Kata ulang diisyaratkan dengan mengulang isyarat pokok. Apabila frekuensi isyarat pokok lebih dari satu kali, dilakukan jeda sejenak antara isyarat pokok yang pertama dengan isyarat pokok yang kedua.

Kata ulang berubah bunyi diisyaratkan seperti kata ulang biasa.

 

 
 


Kata ulang berimbuhan diisyaratkan sesuai dengan urutan pembentukannya. Kata ulang yang tergolong kata ulang semu diisyaratkan sebagai sebuah isyarat Pokok.

 

c. Isyarat kata gabung

 

 

 
 


Kata gabung diisyaratkan dengan menggabungkan dua isyarat pokok atau lebih sesuai dengan urutan pembentukannya. Bebebrapa kata gabung yang sudah padu benar, ada yang dilambangkan dengan satu isyarat.

 

4. Abjad jari

Abjad jari adalah isyarat yang dibentuk dengan jari-jari tangan (kanan atau kiri) untuk mengeja huruf dan angka.

Bentuk isyarat bagi huruf dan angka di dalam Sistem Isyarat Bahasa Indonesia serupa dengan Internasional manual alphabet (dengan perubahan-perubahan).

 

Abjad jari digunakan untuk :

  • Mengisyaratkan nama diri;
  • Mengisyaratkan singkatan atau akronim; dan
  • Mengisyaratkan kata yang belum ada isyaratnya.

F. Penerapan Sistem Isyarat Bahasa Indonesia

 

Berkomunikasi dengan menggunakan sistem isyarat tidak berbeda dengan berkomunikasi memakai bahasa lisan. Aturan yang berlaku pada bahasa lisan berlaku pula pada sistem isyarat ini.

 

  1. 1 Urutan isyarat menentukan keseluruhan makna pesan yang kita sampaikan.

Anjing mengigit kucing berbeda maknanya dengan kucing mengigit anjing.

 

 

 

 
 

 

 

  1. 2 Jeda atau perhentian sejenak diisyaratkan dengan jeda di antara berbagai isyarat yang dibuat.
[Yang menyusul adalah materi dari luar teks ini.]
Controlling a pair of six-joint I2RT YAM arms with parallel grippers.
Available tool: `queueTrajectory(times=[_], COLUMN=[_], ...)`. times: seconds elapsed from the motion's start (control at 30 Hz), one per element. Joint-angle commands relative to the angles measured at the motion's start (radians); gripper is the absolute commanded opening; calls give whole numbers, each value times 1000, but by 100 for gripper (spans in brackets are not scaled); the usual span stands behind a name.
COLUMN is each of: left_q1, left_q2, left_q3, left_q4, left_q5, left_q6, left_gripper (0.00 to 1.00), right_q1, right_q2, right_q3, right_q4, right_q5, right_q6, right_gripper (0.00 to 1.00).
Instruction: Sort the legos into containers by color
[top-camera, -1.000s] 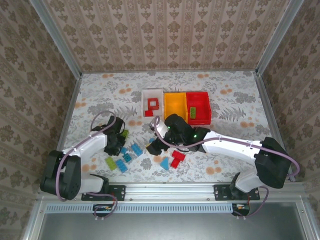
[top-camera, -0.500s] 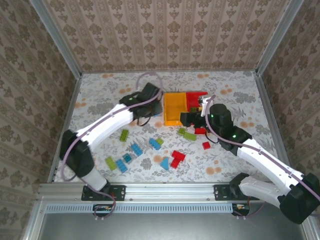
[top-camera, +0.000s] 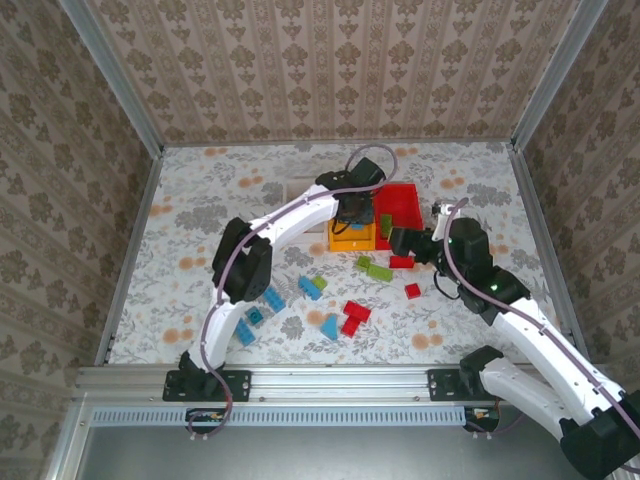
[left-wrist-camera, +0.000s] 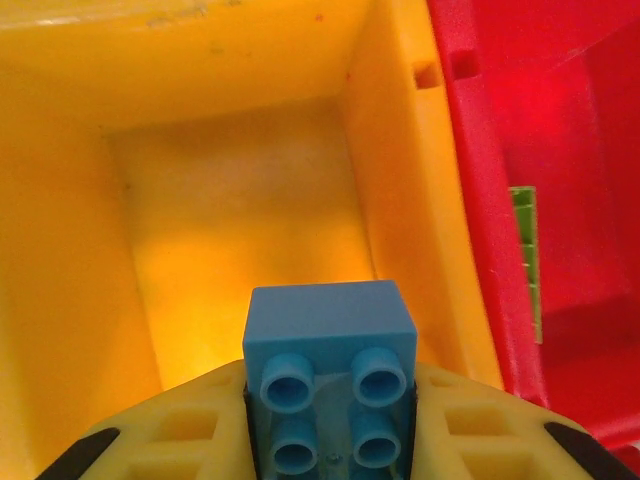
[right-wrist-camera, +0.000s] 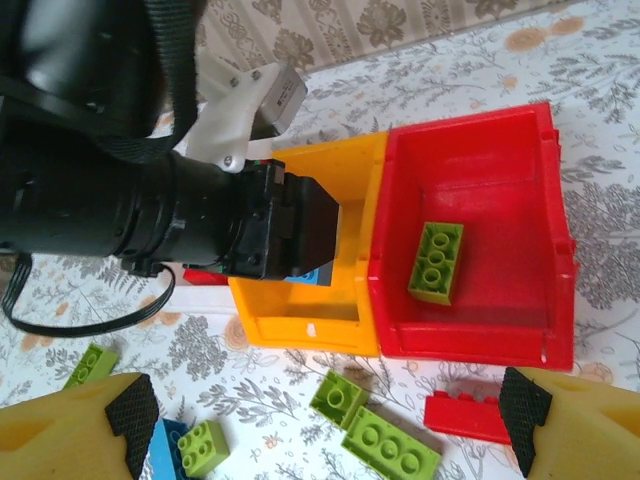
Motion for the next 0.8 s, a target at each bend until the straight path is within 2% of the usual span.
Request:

Misalnya kalimat ibu/ani pergi ke pasar.  Atau  ibu ani/pergi ke pasar.

 

  1. 3 Intonasi dilambangkan dengan mimik muka, gerakan bagaian tubuh lain, kelenturan, dan kecepatan gerak .

    Contoh : Pergi dengan mimik wajar dan dengan     kecepatan biasa akan berbeda maknanya apa bila isyarat pergi tersebut dilakukan dengan mata melotot dengan gerakan yang cepat.


G. Tata Makna dalam Sistem Isyarat Bahasa Indonesia

 

Makna kata dalam sistem ini pada umumnya dimunculkan dalam konteks atau situasi komuniasi.

 

  1. 1 Kata-kata yang memiliki makna yang sama/sinonim diisyaratkan dengan tempat, arah dan frekuensi yang sama tetapi dengan penampil yang berbeda.

 

 
 

 

 

 

 

 

 

  1. 2 Kata yang sama dengan makna yang berbeda (yang tergolong Polisemi( dilambangkan dengan isyarat yang sama.

 

 
  1. 3. Beberapa kata yang memiliki makna yang berlawanan (yang tergolong antonim) ada yang diisyaratkan dengan penampil dan tempat yang sama, tetapi arah gerakan berbeda.